#### Exercise details:
Reproduce, exactly and in full, only the lines below from the one containing "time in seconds" through the one containing "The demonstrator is".
=====
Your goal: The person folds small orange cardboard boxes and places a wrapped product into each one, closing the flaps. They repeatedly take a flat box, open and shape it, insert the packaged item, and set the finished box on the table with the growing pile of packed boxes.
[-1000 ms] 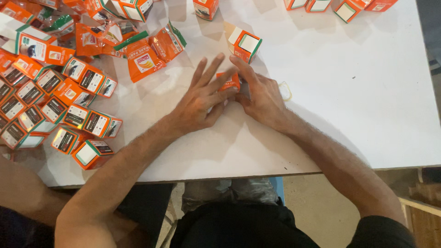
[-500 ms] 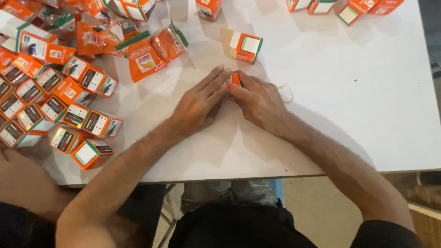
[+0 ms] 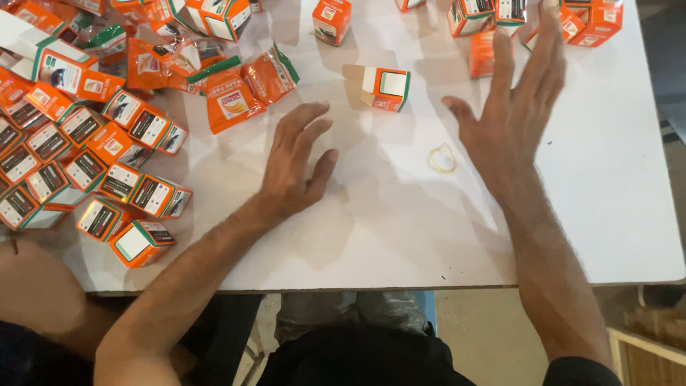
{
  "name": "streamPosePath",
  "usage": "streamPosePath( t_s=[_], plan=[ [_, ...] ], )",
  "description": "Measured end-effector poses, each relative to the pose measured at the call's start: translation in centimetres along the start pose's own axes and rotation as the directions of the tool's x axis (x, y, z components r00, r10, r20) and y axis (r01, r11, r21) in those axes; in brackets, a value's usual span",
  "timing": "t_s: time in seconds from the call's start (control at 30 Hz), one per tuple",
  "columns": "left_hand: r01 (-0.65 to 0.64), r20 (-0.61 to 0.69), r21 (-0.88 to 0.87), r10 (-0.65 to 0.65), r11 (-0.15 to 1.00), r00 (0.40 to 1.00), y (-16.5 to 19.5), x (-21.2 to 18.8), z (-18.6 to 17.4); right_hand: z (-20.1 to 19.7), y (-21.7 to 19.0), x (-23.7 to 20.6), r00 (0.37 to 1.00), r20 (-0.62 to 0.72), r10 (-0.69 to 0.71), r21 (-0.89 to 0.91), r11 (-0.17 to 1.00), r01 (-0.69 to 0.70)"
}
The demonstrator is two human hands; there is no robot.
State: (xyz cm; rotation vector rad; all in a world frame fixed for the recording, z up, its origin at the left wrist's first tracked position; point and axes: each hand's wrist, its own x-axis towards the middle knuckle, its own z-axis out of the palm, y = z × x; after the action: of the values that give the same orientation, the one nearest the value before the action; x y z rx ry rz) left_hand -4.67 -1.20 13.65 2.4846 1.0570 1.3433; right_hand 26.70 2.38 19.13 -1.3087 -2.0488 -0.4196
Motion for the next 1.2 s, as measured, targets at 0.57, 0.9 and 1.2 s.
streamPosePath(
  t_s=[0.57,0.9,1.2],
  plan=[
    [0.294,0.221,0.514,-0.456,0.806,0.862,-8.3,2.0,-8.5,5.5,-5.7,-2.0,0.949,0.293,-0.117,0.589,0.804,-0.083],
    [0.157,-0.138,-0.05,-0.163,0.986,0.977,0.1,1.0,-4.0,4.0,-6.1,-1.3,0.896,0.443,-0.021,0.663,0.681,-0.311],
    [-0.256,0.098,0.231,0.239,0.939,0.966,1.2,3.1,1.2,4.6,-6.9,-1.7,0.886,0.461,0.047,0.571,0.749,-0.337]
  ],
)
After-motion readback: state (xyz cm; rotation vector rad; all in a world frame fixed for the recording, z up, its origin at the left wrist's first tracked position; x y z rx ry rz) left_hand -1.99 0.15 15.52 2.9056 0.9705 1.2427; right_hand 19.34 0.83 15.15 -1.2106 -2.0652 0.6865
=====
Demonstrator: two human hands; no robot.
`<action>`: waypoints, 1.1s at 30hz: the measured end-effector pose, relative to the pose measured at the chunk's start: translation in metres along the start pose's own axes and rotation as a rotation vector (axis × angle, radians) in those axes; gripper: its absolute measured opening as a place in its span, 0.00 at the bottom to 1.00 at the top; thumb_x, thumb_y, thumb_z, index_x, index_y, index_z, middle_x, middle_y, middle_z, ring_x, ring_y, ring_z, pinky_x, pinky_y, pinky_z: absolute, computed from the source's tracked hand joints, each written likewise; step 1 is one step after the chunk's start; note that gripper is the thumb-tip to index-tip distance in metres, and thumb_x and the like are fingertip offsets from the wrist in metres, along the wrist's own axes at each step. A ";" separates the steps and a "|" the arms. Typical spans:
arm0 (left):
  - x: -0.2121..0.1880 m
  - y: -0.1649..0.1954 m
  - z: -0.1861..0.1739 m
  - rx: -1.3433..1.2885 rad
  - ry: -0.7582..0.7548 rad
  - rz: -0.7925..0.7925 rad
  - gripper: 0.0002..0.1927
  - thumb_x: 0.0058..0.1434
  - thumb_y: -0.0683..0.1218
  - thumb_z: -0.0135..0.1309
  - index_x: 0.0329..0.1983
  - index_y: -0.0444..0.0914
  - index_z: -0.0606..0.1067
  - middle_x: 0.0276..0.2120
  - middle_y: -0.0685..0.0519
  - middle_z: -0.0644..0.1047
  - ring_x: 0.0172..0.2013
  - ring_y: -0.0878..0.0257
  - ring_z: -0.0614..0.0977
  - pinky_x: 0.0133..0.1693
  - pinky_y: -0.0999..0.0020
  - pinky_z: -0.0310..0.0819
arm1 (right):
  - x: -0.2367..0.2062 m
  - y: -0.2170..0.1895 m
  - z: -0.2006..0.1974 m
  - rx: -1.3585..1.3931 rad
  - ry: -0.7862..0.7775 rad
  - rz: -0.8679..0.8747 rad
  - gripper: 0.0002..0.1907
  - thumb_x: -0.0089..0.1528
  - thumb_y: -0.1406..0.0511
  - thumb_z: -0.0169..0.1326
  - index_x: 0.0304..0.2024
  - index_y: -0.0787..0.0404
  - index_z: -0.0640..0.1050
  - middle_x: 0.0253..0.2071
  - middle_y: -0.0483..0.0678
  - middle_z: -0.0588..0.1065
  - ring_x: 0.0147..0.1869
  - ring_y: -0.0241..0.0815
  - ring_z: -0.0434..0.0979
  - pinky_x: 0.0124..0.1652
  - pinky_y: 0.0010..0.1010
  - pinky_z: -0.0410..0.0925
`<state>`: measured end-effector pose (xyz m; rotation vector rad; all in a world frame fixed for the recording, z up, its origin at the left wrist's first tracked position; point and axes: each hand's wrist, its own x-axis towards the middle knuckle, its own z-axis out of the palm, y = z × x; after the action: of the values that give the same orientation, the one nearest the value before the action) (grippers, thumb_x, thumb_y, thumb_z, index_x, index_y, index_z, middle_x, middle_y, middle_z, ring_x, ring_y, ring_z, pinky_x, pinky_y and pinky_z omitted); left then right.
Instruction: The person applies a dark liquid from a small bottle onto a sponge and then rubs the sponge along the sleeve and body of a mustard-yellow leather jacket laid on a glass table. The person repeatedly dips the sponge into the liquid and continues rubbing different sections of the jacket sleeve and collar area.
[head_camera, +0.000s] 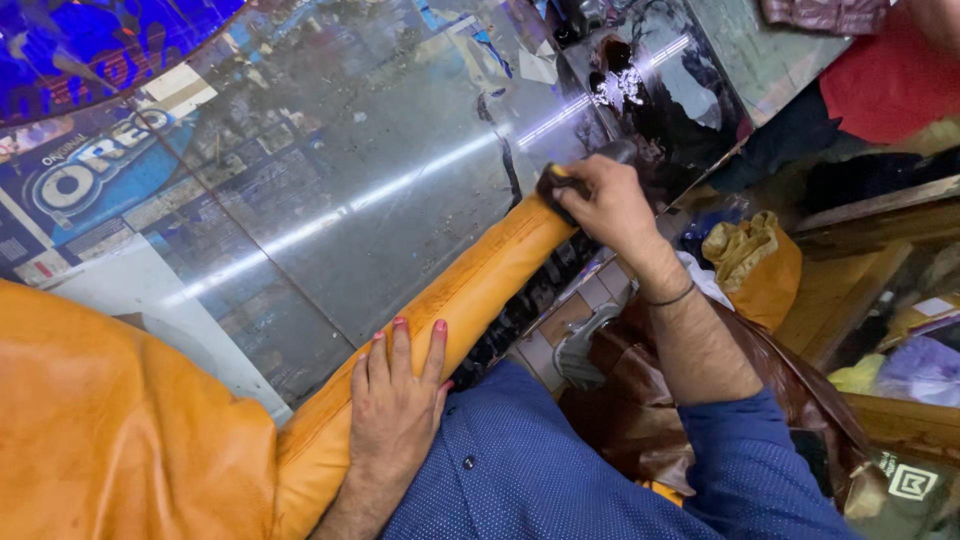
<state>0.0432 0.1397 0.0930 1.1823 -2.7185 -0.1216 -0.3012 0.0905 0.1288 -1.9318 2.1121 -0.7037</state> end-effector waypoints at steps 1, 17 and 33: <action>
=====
#### Answer box:
  "timing": "t_s: time in seconds from the call's start (control at 30 Hz), one per tuple",
  "columns": "left_hand: r01 (-0.65 to 0.64), r20 (-0.61 to 0.69), r21 (-0.88 to 0.87), r10 (-0.65 to 0.65), r11 (-0.15 to 1.00), r00 (0.40 to 1.00), y (-16.5 to 19.5), x (-21.2 to 18.8), z (-18.6 to 17.4); right_hand: z (-20.1 to 19.7), y (-21.7 to 19.0), x (-23.7 to 20.6), r00 (0.37 to 1.00), r20 (-0.62 to 0.72), r10 (-0.69 to 0.71), r21 (-0.89 to 0.91), r11 (-0.17 to 1.00), r01 (-0.69 to 0.70)"
}
The demonstrator is two human hands; there is no robot.

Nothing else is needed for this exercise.